(Records drawn from a dataset)
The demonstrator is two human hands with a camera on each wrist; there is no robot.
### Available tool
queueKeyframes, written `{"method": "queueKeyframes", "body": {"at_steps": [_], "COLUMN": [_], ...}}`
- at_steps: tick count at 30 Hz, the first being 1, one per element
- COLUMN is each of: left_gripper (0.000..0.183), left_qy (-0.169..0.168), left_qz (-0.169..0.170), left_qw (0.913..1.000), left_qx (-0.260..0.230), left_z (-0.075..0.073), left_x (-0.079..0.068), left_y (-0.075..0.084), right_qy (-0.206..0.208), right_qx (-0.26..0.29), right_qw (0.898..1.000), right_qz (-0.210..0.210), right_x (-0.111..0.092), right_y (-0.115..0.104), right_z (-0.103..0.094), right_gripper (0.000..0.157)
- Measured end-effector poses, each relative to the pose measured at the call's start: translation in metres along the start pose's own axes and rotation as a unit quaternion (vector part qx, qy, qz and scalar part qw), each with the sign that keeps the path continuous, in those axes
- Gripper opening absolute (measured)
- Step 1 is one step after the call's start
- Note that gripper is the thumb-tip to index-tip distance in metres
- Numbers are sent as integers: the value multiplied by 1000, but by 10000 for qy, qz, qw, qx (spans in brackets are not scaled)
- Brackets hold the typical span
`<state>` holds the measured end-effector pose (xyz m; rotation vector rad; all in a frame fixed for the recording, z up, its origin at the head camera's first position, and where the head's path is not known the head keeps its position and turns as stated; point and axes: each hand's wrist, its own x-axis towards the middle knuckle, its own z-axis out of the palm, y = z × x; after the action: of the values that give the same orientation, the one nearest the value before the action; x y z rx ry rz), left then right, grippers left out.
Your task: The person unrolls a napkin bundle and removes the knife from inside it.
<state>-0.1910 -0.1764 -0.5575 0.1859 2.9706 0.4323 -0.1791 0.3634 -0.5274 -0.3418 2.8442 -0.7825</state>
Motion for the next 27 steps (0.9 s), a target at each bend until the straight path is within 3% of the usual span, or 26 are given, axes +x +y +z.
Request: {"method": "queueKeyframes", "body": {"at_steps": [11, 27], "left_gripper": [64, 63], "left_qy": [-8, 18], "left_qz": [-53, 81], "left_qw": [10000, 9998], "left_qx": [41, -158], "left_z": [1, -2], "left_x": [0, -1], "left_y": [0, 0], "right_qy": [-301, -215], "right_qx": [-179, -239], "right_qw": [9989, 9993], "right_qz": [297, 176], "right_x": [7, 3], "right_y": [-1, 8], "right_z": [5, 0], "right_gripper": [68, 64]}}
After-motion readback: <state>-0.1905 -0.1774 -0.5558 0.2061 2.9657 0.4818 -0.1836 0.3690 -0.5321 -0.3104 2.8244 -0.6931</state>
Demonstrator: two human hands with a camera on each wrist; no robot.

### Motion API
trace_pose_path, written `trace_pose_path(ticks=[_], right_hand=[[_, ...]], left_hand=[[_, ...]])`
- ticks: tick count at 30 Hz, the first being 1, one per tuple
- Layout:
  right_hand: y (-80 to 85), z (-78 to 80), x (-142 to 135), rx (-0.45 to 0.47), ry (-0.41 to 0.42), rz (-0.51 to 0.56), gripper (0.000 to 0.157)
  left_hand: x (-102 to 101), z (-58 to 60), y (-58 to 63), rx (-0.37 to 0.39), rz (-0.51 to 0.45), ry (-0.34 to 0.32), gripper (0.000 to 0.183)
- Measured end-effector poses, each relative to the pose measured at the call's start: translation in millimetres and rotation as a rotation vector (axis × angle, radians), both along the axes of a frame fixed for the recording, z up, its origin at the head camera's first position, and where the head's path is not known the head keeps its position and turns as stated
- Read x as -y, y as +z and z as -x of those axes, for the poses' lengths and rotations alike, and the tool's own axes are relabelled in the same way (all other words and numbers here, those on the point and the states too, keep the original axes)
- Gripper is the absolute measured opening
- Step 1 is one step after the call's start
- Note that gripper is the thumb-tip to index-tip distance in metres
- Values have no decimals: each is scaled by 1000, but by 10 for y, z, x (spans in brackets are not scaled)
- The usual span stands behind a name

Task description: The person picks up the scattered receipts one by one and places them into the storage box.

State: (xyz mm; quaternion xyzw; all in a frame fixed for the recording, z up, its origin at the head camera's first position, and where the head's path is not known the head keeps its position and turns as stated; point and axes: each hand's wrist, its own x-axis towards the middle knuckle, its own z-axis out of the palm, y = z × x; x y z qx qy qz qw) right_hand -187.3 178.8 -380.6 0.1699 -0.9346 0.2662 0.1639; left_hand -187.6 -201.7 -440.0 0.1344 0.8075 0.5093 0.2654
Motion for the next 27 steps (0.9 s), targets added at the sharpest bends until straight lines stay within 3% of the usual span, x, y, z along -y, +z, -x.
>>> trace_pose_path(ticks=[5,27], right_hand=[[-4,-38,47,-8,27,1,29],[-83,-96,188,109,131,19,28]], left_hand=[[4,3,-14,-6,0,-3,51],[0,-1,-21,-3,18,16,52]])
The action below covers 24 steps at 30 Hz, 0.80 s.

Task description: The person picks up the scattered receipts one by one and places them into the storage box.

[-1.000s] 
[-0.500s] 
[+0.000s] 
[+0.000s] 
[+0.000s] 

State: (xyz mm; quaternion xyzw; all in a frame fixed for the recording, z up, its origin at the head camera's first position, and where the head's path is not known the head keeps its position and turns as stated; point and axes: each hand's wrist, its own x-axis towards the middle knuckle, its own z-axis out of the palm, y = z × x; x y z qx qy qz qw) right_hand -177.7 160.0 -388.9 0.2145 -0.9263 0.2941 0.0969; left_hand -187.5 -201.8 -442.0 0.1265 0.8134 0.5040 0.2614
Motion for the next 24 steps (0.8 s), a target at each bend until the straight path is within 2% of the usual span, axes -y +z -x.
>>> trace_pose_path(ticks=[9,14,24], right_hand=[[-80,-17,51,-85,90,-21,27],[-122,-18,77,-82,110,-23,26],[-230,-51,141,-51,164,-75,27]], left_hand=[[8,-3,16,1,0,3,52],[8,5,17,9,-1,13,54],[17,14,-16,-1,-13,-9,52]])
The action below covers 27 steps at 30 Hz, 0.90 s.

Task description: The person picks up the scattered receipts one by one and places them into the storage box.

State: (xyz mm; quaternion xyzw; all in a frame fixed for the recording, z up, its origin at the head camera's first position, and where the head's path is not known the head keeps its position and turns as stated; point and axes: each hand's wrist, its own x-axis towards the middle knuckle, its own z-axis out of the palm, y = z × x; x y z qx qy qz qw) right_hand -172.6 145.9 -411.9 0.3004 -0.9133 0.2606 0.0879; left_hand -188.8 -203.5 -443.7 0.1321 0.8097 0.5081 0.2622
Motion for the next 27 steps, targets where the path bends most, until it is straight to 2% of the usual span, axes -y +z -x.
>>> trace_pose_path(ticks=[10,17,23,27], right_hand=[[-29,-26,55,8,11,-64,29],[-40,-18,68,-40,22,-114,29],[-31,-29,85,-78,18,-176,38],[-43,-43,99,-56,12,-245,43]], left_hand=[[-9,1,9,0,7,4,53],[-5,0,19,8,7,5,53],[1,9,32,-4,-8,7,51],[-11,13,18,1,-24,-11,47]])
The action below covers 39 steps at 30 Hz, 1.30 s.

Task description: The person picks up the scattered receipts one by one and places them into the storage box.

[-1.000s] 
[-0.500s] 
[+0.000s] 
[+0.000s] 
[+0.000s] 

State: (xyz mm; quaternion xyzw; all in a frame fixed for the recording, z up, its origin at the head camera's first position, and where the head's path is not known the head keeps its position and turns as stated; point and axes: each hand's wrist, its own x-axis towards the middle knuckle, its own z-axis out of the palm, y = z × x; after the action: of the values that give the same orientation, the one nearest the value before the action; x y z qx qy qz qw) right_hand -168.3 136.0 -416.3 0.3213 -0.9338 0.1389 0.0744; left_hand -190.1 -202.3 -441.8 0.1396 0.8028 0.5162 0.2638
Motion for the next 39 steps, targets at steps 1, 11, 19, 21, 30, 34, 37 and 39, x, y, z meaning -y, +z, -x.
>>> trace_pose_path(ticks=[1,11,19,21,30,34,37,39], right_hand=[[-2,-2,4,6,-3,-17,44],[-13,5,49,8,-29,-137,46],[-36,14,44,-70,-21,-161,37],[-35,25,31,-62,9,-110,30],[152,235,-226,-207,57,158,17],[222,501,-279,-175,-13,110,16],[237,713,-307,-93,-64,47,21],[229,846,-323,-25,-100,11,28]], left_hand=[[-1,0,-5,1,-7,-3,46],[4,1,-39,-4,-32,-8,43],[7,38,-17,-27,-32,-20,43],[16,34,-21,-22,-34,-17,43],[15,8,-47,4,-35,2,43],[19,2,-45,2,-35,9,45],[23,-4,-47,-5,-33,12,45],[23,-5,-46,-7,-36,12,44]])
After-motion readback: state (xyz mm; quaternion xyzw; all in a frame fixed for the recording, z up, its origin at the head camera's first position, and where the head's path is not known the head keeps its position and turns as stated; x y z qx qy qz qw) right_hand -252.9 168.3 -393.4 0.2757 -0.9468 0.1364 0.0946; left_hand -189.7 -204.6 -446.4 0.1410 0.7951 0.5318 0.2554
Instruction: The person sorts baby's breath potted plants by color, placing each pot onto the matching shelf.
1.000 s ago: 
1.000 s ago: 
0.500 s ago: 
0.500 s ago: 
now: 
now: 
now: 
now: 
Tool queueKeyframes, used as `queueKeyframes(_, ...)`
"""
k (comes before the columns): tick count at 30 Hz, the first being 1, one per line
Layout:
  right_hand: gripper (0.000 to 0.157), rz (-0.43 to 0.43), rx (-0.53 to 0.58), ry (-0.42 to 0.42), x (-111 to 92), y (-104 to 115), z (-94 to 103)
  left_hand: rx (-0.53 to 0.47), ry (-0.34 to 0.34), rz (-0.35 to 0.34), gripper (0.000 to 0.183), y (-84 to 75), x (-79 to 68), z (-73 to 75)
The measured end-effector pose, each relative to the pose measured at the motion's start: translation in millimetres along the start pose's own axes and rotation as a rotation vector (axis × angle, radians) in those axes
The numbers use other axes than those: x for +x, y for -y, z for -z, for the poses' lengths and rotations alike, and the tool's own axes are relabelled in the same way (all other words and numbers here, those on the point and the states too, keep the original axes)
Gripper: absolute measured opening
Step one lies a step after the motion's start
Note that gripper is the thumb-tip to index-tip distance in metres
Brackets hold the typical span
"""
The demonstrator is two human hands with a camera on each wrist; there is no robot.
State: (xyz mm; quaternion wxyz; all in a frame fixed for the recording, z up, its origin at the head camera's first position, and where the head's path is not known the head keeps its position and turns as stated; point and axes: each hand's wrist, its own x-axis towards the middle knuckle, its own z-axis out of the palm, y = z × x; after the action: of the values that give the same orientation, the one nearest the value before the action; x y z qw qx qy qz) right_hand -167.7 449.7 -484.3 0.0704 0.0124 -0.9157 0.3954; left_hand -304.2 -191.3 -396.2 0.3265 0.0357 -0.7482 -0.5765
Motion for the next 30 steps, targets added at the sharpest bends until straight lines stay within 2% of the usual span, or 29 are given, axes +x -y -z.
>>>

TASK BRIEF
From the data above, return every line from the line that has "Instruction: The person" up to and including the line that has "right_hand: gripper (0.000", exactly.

OUTPUT OF THE EXERCISE
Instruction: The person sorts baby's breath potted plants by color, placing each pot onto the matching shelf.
1.000 s ago: 
1.000 s ago: 
0.500 s ago: 
0.500 s ago: 
now: 
now: 
now: 
now: 
Tool queueKeyframes, used as `queueKeyframes(_, ...)`
"""
k (comes before the columns): tick count at 30 Hz, the first being 1, one per line
Layout:
  right_hand: gripper (0.000 to 0.157), rz (-0.43 to 0.43), rx (-0.53 to 0.58), ry (-0.42 to 0.42), x (-111 to 92), y (-104 to 115), z (-94 to 103)

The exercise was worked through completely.